Entries shown START

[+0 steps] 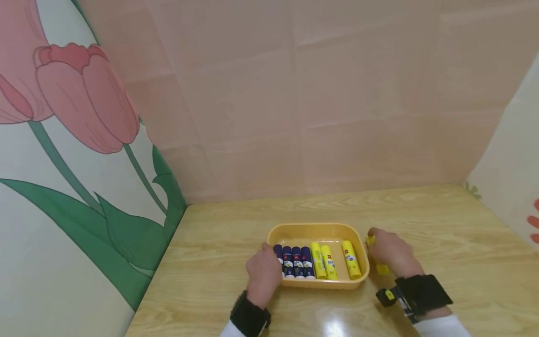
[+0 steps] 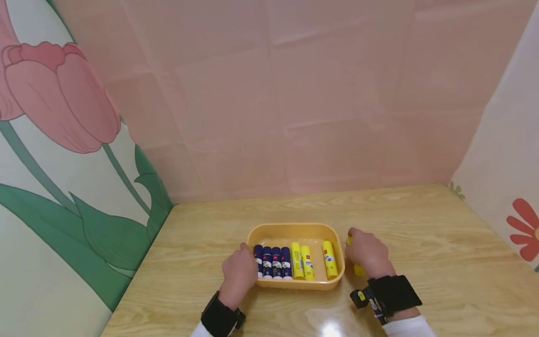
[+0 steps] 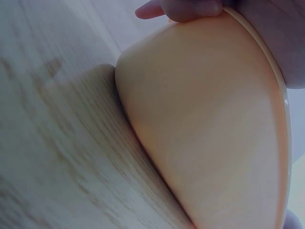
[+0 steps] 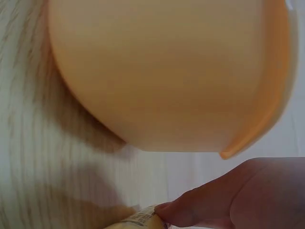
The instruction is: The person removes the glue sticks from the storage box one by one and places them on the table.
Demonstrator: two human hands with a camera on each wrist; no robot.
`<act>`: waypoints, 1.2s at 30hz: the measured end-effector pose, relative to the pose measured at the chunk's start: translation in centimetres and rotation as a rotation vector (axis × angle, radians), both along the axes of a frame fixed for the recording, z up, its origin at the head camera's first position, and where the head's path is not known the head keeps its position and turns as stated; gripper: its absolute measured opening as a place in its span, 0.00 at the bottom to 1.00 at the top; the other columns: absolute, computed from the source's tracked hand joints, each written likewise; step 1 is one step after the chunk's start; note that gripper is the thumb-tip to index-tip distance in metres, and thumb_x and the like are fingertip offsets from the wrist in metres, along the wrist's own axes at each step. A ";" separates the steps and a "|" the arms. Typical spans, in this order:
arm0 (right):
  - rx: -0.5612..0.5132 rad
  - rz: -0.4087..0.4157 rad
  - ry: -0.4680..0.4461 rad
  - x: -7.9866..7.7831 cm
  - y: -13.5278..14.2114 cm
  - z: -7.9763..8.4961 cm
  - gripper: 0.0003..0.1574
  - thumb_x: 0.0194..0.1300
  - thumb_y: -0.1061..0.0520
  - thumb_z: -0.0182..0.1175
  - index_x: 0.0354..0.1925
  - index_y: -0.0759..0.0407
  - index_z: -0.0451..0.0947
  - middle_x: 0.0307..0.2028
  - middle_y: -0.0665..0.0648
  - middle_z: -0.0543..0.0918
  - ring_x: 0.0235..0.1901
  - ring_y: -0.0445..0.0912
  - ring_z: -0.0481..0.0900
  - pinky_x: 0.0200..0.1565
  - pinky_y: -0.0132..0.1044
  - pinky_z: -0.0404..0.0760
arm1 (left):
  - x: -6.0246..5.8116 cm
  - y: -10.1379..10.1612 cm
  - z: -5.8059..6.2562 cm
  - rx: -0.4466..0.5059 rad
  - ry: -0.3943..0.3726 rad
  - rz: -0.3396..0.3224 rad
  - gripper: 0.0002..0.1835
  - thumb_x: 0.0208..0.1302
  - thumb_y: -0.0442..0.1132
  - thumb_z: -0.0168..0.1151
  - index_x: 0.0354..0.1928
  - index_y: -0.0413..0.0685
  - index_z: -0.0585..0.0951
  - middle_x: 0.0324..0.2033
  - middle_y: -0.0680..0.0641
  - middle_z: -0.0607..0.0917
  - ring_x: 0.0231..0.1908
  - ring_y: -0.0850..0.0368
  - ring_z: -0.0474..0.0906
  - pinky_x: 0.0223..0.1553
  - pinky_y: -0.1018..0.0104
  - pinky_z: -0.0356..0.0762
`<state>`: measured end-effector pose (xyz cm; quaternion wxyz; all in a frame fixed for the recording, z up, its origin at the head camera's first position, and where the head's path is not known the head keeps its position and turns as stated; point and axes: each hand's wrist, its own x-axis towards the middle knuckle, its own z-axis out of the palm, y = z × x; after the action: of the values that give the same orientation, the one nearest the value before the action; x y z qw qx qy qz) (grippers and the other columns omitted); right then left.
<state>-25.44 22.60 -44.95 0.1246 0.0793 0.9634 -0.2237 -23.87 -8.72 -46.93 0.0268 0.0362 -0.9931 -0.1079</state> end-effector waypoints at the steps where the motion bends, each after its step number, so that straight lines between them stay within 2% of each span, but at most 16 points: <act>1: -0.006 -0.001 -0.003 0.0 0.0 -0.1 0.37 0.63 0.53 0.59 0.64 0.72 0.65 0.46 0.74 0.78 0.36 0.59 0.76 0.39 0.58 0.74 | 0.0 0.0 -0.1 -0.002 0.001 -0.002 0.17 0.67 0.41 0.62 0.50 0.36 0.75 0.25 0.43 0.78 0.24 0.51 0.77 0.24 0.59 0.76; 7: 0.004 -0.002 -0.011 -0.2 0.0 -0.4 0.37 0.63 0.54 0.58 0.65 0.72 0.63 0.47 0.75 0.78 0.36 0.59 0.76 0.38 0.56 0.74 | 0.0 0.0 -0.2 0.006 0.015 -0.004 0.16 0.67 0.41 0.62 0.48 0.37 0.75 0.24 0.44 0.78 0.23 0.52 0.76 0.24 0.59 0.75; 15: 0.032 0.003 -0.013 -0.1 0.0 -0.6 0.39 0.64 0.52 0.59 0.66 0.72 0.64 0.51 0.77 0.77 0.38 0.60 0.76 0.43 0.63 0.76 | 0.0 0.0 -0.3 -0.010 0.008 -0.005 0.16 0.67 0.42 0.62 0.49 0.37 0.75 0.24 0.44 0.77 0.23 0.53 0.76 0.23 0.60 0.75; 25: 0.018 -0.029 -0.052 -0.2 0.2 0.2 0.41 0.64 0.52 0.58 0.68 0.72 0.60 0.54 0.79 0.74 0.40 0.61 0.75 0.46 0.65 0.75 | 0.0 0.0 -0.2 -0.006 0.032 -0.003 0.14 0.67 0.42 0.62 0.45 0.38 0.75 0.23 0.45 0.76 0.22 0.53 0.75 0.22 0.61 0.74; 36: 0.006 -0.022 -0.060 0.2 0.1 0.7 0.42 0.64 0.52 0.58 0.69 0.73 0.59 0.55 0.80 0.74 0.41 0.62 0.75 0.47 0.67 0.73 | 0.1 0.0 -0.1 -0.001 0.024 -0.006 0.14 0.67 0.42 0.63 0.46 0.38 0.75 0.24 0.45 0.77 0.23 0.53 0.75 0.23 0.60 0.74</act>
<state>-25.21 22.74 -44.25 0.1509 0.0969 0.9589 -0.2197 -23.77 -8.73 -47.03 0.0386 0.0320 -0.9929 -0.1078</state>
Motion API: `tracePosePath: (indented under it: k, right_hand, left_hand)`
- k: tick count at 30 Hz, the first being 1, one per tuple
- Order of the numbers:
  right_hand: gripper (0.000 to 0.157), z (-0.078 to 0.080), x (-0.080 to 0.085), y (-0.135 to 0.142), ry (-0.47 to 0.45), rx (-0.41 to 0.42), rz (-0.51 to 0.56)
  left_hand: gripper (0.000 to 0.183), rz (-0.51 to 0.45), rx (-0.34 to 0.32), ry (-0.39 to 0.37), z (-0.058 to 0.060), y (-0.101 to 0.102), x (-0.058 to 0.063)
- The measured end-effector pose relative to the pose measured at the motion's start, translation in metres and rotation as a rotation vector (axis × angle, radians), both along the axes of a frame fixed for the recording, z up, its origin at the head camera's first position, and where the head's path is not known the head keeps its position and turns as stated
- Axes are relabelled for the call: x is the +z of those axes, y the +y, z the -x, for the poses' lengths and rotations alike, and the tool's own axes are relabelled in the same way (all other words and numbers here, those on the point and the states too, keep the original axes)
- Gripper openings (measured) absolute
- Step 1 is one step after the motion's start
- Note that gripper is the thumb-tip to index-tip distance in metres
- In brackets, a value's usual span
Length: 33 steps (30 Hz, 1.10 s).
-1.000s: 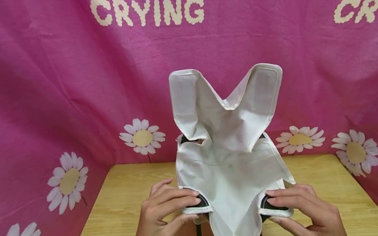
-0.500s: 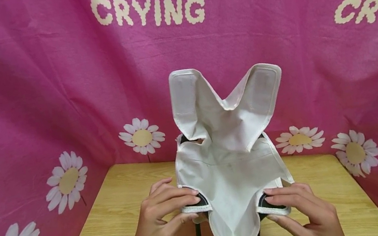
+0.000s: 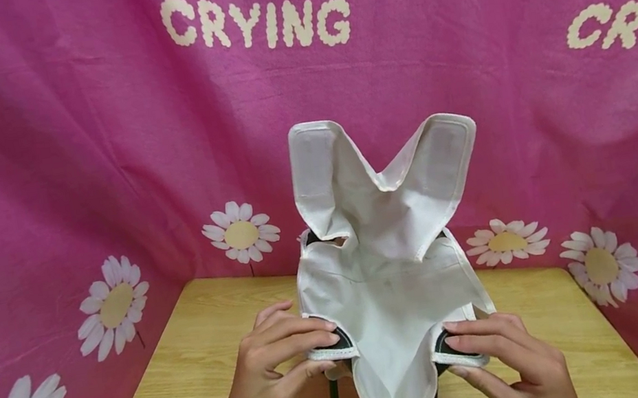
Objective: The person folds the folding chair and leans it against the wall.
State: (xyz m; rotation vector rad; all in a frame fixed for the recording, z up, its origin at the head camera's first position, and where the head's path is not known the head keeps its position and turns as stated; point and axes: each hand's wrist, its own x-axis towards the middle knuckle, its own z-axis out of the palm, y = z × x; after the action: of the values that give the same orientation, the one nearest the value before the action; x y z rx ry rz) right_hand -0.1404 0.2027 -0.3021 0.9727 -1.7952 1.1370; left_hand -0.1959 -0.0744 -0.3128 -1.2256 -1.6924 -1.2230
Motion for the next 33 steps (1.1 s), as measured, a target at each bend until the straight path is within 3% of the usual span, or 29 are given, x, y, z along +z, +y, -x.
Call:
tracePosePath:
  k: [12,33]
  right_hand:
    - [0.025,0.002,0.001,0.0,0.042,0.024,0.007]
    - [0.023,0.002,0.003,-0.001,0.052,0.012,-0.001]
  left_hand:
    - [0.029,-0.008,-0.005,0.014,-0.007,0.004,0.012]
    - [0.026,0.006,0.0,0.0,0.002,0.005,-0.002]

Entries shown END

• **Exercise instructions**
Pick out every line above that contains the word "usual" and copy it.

• **Result of this exercise**
- In brackets, a value's usual span
Motion for the next 33 steps (1.1 s), as measured, a target at each bend until the straight path is within 3% of the usual span, or 29 are given, x, y, z along +z, +y, -x.

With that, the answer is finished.